Um fator político favorecia ainda mais o lançamento de Bolsonaro: os “protestantes históricos”, com pastores de formação universitária com curso de teologia e boa cultura, tinham sido induzidos por seus líderes, durante o golpe de 1964, a apoiar os militares, rejeitar o Conselho Ecumênico das Igrejas e tornar-se fundamentalistas. A Igreja Presbiteriana chegou mesmo a fazer uma limpeza entre seus líderes juvenis, pastores e membros suspeitos de ter preocupações sociais.
Resumindo, o protestantismo brasileiro já havia negado sua tradição humanista de defesa do direito de expressão, da livre interpretação das Escrituras, do respeito do indivíduo e das preocupações sociais inspiradoras da própria Reforma ao tornar-se cúmplice do golpe militar de 1964.
Sua versão evangélica facilitada, de importação, que poderíamos chamar de “evangelho de supermercado” ou “evangelho de fácil consumo”, não enfrentava nenhum empecilho pela frente e, para se expandir, no contraponto à modernização da vida rural e urbana, abraçou ideias retrógradas, o conservadorismo, o controle da liberdade, e recompôs o padrão antigo das famílias tradicionais sob vigilância, mantenedoras de tabus e de comportamentos rígidos.
Discrição e decoro no vestuário, restabelecimento dos tabus sexuais, virgindade preservada até o casamento, não participação em festas mundanas, centralização das atividades sociais na igreja com os “irmãos crentes”. Criaram um mundo paralelo evangélico. A proibição da posse de televisão por muitas congregações, a falta de hábito e de recursos para ler jornais facilitam a manipulação política dessa sociedade paralela mal informada, vulnerável às diretrizes transmitidas pelos pastores.
Ao contrário do que poderiam pensar os não crentes, essa vida regrada, vigiada por Deus, a defesa das virtudes, o contato domingueiro semanal com seus “irmãos”, no qual reforçam o conhecimento da Palavra de Deus e seus laços sociais, geram uma sensação de segurança, principalmente quando são – e é o caso da maioria – pessoas de baixo salário, vivendo de trabalhos cansativos durante a semana, sem acesso a distrações.
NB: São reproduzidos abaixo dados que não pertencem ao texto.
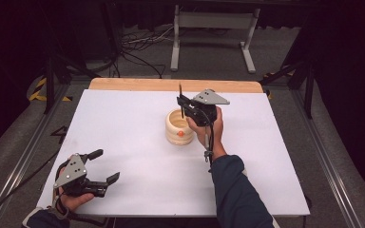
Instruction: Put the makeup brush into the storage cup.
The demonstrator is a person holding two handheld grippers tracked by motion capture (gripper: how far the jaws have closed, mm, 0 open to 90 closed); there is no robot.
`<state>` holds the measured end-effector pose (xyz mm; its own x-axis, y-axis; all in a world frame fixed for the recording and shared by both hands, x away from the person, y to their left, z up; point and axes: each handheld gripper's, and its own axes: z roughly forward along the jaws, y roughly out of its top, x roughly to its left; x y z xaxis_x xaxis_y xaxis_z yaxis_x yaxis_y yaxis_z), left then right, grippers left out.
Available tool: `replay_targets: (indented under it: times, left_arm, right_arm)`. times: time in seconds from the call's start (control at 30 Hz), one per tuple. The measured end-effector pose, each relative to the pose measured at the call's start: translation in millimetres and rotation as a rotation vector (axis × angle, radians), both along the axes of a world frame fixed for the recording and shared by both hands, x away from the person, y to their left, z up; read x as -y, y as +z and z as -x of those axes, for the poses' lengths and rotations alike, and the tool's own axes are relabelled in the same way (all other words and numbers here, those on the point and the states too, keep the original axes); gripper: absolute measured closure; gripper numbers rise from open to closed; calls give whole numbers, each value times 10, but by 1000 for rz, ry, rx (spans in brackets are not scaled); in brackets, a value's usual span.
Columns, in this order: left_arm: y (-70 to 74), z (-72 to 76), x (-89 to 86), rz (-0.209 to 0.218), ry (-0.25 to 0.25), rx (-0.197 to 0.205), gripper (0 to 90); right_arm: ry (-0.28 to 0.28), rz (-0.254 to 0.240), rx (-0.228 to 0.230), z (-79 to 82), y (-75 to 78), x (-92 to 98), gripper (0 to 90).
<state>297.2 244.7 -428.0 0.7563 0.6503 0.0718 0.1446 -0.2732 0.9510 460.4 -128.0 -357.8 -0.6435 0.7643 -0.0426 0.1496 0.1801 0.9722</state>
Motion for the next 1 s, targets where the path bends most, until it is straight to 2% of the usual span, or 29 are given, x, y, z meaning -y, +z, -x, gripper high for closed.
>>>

Para eles, os pastores trouxeram também, nos anos 1990, além da certeza da vida eterna, a bênção divina de progredir no seu trabalho, de poder ter o sustento de suas famílias e sua casa própria. É o “Evangelho da Prosperidade”, uma espécie de teoria do otimismo de Ralph Emerson adaptada ao Evangelho. E parece funcionar o poder do pensamento positivo, aconselhado por Norman Vincent Peale em seu best-seller, pois os evangélicos, embora entreguem o dízimo de seus salários para a igreja, garantem prosperar economicamente.
Sem dúvida, o evangelismo no Brasil, como todas as outras religiões, tem como objetivo inspirar pessoas a seguir os ensinamentos de Cristo, tornando-se bons cidadãos e pessoas felizes. As pessoas são livres para crer ou não crer, direito assegurado pela Constituição. Mas pode haver abusos. É o caso mostrado no filme Elmer Gantry, de Richard Brooks e com Burt Lancaster, baseado num livro de Sinclair Lewis e premiado com três Oscars em 1961. O filme conta a história de um pastor evangélico, Elmer Gantry, no período de reavivamento espiritual nos EUA entre as duas guerras mundiais, empenhado na luta contra o alcoolismo e pelo fechamento dos bordéis. Na verdade, um charlatão.
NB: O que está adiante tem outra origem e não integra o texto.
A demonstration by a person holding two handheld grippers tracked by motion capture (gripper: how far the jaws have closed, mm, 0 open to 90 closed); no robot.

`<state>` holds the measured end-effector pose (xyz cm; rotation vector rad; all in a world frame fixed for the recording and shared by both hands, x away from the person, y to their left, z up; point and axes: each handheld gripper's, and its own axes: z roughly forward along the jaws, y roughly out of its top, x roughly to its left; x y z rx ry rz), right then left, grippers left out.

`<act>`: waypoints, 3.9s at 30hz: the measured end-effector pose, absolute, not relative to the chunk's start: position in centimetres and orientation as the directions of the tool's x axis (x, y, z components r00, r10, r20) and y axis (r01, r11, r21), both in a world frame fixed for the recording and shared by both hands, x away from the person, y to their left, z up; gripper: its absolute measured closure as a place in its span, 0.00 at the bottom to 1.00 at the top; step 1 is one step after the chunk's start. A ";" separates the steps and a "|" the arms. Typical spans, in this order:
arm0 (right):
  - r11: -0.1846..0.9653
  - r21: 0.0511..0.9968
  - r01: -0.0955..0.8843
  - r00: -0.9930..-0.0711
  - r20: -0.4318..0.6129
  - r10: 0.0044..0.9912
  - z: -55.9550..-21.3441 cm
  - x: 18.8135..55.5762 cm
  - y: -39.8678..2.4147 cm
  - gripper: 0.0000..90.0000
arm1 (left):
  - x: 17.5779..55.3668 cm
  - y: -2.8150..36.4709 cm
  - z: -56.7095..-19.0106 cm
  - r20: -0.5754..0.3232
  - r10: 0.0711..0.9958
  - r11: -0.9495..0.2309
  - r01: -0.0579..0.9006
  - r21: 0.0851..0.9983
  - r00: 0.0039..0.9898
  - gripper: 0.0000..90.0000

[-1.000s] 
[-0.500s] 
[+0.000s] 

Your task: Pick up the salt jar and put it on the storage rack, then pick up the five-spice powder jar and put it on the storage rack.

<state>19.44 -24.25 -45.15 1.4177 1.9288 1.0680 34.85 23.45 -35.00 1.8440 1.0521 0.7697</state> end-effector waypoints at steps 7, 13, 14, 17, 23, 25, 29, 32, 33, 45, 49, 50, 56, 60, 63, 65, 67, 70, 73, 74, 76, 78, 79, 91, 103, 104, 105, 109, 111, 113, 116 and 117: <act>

Enfim, o fator evangélico não pode ser ignorado na análise sociológica e política do Brasil. Mesmo porque, o evangelismo continua em expansão, tendo sido o fator principal na eleição do presidente Bolsonaro, havendo a promessa presidencial de colocar um evangélico no STF, já tendo sido anunciada a candidatura de um pastor evangélico como vice de Bolsonaro em 2022, fora o grande número de seus representantes no Parlamento. Leis, decisões judiciárias e programas escolares poderão ser alterados, colocando em questão a laicidade brasileira.